Fit for 55: non si consegni l’Ue alla Cina

di Massimiliano Salini, eurodeputato di Forza Italia (PPE)

La decarbonizzazione nei trasporti in Europa dev’essere “graduale” e non può prescindere dall’analisi dell’impatto sulle aziende dell’automotive, dato che puntare tutto sull’elettrico rischia di consegnare l’Ue alla Cina, maggior produttore mondiale di batterie. Serve una strategia europea industriale e dei trasporti per non passare da una parziale dipendenza dell’Ue dal gas russo a una quasi completa dipendenza dalle batterie cinesi.

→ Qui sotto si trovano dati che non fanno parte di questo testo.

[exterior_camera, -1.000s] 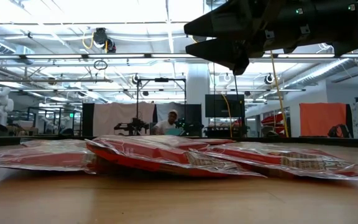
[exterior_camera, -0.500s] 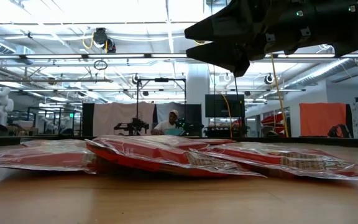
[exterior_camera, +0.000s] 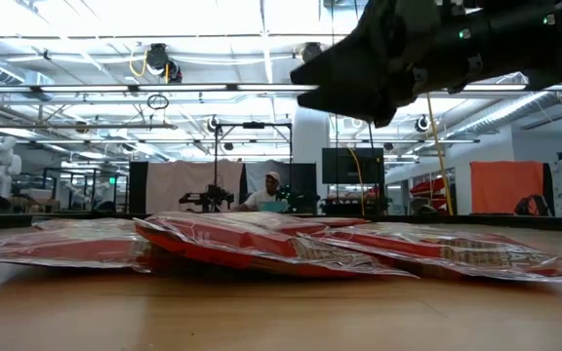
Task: Sort popcorn bags into baskets
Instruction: Put the popcorn bag into the orange bin
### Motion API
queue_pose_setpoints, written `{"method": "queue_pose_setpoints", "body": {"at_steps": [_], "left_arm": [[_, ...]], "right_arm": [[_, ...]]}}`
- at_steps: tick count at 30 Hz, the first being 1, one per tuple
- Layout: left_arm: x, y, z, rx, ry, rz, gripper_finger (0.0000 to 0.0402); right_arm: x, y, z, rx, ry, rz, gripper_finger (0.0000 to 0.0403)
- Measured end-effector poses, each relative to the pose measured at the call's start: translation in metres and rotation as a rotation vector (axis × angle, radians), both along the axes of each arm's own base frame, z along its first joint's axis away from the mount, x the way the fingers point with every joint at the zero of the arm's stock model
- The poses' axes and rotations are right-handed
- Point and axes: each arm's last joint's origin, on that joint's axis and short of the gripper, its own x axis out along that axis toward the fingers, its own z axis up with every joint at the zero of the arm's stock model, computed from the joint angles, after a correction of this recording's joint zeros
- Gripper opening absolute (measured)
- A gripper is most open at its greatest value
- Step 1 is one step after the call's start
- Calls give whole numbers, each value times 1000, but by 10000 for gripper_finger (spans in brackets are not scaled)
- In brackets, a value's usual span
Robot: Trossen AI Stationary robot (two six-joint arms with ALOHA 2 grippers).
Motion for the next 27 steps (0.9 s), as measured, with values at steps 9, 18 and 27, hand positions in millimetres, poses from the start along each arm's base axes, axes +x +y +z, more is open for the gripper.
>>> {"method": "queue_pose_setpoints", "body": {"at_steps": [9,18,27], "left_arm": [[16,46,-31,-79,-126,41,127],[27,93,-64,-138,-234,51,127],[33,113,-81,-172,-255,98,127]], "right_arm": [[2,-22,-4,-102,49,-271,233],[15,-70,-20,-83,341,-224,218],[21,-77,-25,-241,595,-28,216]]}}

La messa al bando dei motori a combustione interna dal 2035 equivale a puntare tutto sull’auto elettrica, consegnando di fatto la filiera europea dell’automotive alla dipendenza dalla Cina, che produce l’80% delle batterie mondiali. Anche dando il massimo sostegno ai progetti delle nuove gigafactory europee, secondo stime della Commissione si arriverebbe nel 2035 a coprire in modo autonomo solo il 7% del fabbisogno Ue di batterie.

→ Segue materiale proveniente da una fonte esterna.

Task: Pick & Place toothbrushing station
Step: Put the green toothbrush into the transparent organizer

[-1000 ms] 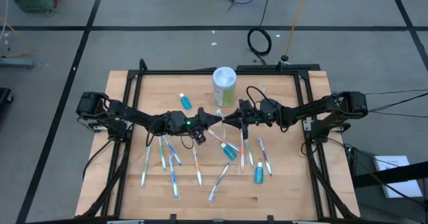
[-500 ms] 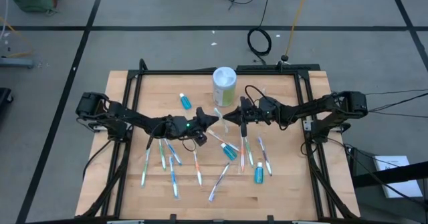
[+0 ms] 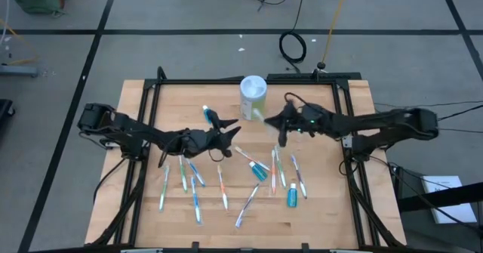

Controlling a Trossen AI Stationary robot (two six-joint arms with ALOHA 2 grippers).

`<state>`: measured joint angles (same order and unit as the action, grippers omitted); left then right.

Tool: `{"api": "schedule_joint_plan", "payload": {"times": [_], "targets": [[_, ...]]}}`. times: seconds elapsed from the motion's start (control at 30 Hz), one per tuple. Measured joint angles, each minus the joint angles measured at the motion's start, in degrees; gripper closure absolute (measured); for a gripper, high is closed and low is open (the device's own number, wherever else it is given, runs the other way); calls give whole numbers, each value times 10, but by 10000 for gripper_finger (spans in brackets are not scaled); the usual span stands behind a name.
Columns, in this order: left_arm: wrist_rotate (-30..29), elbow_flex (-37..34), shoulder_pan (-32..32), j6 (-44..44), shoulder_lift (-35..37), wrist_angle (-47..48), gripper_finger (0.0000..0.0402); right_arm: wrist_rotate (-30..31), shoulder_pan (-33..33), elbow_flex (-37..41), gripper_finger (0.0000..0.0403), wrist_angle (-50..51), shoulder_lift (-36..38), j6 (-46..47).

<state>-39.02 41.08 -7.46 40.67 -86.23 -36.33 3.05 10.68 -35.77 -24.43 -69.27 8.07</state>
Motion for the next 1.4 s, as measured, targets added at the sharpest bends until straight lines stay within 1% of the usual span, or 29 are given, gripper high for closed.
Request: {"api": "schedule_joint_plan", "payload": {"times": [0.07,0.1,0.17,0.23,0.27,0.37,0.43,0.5,0.6,0.83,0.9,0.97,1.03,1.1,1.23,1.4], "targets": [[21,0,6,-31,16,39,256,104,-16,0,402,31,37,-41],[38,0,10,-46,20,48,256,157,-25,2,402,29,50,-52],[65,0,17,-72,26,61,259,253,-39,18,402,-18,56,-71],[85,0,26,-94,27,62,261,307,-44,48,402,-90,50,-105],[97,0,30,-104,27,62,260,321,-42,65,402,-136,40,-121],[133,0,42,-139,27,67,259,329,-29,112,402,-283,4,-138],[154,0,49,-161,27,66,259,329,-16,133,402,-356,-26,-139],[169,0,54,-176,27,62,259,329,-7,148,402,-396,-53,-139],[181,0,62,-185,27,62,259,327,3,149,402,-416,-87,-131],[181,0,75,-205,27,75,259,327,19,146,403,-415,-143,-95],[162,0,75,-210,27,86,259,327,24,146,403,-400,-149,-92],[124,0,74,-229,27,96,259,327,26,146,403,-383,-149,-92],[88,0,74,-255,27,115,259,328,28,146,403,-363,-141,-94],[72,0,74,-270,27,146,259,328,28,146,403,-353,-129,-95],[63,0,76,-270,27,208,259,327,28,146,397,-297,-91,-94],[59,0,95,-288,27,261,258,327,28,146,365,-190,-34,-58]]}}
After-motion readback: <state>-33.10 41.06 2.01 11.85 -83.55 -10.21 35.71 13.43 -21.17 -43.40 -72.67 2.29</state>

L’abbandono dei combustibili fossili e la decarbonizzazione devono avvenire in modo graduale, accompagnando la transizione verde e valutando progressivamente l’impatto dei target sulle imprese. Il PPE chiede di procedere con la “neutralità tecnologica, includendo nel pacchetto climatico anche gli investimenti nei combustibili alternativi. Chiediamo che venga adottato un approccio “life cycle”, che tenga conto delle emissioni CO2 dell’intero ciclo di vita del veicolo, facendo nel 2028 una valutazione di impatto intermedia per decidere il mix energetico più adatto e rivedere tempi e modi dell’eventuale dell’eventuale stop ai motori a combustione interna.